───── Extracted information
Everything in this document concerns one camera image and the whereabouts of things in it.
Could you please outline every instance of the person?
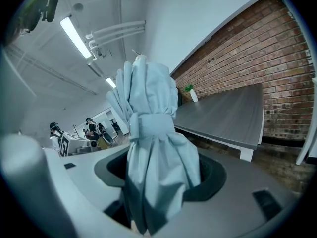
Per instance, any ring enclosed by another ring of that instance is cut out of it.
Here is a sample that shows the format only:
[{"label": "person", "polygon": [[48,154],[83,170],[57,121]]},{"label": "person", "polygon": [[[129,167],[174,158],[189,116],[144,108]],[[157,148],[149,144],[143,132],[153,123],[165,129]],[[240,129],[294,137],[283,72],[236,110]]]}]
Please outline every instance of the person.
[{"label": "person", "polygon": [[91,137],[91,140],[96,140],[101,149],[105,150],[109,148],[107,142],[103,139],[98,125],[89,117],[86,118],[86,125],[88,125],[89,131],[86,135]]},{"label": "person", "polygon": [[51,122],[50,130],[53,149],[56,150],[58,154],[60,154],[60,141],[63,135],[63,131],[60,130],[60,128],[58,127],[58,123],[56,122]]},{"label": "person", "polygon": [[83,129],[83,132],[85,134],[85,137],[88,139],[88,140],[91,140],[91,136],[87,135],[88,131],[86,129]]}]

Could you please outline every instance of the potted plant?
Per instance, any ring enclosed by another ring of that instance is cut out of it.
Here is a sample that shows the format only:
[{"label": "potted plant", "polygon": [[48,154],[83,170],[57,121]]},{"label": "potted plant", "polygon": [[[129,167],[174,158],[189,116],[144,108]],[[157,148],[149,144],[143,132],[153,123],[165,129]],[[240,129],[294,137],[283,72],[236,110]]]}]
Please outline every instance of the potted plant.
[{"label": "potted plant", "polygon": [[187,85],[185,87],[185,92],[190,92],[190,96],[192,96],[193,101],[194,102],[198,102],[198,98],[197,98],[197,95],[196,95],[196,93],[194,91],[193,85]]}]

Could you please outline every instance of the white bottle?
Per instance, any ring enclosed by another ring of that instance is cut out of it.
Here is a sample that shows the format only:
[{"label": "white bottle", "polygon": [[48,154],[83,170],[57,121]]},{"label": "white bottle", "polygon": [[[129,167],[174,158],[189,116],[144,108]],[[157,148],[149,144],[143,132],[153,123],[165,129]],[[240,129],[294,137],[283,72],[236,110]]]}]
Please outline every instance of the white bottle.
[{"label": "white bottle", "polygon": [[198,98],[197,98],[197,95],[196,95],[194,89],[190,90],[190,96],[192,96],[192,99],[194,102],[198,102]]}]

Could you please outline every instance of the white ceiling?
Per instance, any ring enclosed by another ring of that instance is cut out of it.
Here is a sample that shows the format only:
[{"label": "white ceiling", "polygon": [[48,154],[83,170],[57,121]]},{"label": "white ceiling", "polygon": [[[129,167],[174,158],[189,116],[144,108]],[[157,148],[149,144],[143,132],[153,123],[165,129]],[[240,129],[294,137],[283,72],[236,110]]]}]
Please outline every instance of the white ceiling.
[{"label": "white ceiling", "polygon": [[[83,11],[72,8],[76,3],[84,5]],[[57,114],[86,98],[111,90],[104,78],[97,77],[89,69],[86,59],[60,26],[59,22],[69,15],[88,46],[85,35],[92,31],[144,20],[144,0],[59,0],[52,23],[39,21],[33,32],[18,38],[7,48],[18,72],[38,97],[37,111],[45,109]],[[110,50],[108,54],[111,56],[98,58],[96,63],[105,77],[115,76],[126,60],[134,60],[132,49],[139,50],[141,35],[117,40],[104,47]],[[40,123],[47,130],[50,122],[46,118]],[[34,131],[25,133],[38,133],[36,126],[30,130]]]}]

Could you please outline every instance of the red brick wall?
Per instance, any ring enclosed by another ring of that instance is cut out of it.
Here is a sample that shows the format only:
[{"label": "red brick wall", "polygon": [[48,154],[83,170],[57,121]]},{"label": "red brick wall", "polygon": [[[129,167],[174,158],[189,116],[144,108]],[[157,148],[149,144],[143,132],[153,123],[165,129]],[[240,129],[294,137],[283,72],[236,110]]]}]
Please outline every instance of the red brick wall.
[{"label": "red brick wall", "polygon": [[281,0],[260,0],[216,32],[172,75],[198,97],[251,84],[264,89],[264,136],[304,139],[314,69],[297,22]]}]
──────────
───── Extracted information
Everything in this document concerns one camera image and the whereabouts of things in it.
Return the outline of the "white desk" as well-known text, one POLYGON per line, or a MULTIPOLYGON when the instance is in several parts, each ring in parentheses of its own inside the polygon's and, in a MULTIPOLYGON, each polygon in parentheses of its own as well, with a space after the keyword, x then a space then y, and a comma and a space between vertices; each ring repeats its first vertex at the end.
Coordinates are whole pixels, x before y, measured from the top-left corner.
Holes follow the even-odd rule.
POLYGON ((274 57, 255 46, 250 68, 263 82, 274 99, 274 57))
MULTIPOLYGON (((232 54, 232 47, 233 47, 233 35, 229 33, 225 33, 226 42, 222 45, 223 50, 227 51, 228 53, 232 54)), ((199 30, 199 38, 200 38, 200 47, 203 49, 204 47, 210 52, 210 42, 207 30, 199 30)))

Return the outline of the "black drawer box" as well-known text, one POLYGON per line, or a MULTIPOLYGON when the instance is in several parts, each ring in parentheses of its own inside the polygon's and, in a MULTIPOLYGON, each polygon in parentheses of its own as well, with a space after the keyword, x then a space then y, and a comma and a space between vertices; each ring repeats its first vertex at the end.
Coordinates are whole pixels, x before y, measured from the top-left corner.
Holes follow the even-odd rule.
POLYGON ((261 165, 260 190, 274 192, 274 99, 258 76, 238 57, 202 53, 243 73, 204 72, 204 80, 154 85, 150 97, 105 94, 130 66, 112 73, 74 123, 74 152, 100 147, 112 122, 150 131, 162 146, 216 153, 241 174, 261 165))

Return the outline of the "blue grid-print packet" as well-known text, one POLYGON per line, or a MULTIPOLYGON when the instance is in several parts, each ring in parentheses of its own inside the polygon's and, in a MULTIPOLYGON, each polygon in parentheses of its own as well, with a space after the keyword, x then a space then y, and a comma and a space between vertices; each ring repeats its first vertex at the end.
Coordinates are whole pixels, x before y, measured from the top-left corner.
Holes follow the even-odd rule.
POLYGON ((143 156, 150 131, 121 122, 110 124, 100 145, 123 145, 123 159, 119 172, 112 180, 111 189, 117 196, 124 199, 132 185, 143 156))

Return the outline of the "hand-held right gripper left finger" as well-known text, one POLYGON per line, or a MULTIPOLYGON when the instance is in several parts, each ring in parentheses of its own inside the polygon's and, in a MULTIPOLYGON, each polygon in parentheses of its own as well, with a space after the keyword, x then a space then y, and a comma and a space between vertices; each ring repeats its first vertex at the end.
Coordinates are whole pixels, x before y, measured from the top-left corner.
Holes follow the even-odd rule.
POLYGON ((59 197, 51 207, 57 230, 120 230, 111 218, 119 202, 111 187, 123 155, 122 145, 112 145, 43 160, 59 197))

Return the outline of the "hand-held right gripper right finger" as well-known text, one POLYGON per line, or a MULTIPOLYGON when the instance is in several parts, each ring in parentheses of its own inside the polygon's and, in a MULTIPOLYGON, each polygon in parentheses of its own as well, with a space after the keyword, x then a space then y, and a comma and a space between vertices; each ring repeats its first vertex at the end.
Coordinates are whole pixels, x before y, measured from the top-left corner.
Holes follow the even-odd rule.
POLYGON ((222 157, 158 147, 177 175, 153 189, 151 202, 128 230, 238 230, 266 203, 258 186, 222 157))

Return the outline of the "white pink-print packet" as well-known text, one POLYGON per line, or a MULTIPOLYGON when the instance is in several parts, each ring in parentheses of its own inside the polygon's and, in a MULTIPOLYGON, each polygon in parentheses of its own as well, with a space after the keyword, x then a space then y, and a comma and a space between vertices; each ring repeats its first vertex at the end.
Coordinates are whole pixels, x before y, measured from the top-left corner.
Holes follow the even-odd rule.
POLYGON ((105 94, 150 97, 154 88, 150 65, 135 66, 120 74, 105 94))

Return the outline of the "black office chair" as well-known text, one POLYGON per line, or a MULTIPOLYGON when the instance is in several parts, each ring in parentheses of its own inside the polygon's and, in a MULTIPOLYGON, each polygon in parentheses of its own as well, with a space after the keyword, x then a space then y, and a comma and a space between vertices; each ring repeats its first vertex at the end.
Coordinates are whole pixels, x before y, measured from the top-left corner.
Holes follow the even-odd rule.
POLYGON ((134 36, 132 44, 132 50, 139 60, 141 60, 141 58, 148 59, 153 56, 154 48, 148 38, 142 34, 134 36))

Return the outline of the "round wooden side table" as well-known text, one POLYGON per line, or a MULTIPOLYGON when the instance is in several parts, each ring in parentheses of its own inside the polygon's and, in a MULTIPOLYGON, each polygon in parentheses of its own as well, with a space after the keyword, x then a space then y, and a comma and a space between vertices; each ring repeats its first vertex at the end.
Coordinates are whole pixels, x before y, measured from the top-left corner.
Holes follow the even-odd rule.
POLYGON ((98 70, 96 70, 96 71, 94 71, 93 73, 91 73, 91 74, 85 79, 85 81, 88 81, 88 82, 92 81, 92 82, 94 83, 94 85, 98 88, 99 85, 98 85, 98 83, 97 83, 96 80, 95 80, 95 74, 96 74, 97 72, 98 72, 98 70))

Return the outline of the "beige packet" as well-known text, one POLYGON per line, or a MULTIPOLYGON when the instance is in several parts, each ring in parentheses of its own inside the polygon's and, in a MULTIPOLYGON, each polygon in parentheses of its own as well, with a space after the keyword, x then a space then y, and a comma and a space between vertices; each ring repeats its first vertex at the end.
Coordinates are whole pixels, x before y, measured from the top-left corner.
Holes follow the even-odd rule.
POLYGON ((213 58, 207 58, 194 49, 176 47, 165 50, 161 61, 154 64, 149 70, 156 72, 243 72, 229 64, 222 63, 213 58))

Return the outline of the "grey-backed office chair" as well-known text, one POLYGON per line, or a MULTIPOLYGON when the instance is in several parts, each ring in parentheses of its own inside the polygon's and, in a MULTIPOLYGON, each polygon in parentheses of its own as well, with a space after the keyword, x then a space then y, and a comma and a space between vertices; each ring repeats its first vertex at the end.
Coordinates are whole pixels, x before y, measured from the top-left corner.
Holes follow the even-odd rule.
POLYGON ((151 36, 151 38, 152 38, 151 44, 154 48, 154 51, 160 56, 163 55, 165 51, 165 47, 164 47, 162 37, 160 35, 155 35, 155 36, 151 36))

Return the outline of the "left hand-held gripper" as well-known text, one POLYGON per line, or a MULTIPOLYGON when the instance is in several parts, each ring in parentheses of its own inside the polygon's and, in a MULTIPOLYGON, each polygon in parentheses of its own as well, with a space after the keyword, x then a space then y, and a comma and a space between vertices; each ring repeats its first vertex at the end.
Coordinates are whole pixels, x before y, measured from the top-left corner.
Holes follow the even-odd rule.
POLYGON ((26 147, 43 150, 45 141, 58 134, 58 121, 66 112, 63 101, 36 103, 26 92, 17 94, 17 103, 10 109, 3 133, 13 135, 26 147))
──────────
Determine how many lines of the data above contain the string "Could", and give the result with nothing else.

§ Finished task
5